(Records from a dataset)
((

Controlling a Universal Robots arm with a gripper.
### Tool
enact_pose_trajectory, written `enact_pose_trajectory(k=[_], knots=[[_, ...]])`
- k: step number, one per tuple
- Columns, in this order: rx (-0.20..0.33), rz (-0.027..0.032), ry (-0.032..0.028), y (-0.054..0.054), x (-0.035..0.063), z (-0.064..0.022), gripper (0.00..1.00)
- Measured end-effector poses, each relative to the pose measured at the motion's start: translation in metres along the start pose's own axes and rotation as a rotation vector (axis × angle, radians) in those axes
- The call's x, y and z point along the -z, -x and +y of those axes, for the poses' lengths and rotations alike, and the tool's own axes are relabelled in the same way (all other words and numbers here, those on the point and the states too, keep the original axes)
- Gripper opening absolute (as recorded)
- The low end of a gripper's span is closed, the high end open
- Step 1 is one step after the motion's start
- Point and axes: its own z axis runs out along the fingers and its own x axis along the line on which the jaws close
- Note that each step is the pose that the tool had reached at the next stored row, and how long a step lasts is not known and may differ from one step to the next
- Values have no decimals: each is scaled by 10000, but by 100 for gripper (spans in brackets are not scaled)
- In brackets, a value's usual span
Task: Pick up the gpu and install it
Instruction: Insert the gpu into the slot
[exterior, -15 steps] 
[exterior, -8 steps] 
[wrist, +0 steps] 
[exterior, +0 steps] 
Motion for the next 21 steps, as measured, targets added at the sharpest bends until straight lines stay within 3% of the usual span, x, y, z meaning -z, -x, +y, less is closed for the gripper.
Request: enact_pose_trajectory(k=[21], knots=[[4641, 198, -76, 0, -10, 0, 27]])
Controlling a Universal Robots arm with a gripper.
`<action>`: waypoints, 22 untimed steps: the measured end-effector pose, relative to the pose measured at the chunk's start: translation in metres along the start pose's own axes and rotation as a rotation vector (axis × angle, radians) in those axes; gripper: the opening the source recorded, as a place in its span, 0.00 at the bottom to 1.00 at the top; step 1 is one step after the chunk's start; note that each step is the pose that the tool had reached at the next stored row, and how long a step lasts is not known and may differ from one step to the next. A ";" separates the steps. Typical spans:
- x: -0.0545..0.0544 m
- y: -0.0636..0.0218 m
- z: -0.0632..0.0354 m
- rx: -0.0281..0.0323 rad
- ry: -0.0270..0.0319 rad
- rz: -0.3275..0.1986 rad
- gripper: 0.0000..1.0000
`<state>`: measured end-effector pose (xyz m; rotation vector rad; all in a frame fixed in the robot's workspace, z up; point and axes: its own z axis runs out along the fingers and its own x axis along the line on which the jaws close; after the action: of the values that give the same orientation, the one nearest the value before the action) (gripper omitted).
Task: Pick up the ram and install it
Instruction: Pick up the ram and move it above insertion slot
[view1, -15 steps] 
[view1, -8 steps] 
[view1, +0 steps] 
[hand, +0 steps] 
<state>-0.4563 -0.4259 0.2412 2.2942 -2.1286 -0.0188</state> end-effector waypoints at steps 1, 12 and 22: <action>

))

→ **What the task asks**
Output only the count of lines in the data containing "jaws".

→ **Finished task**
2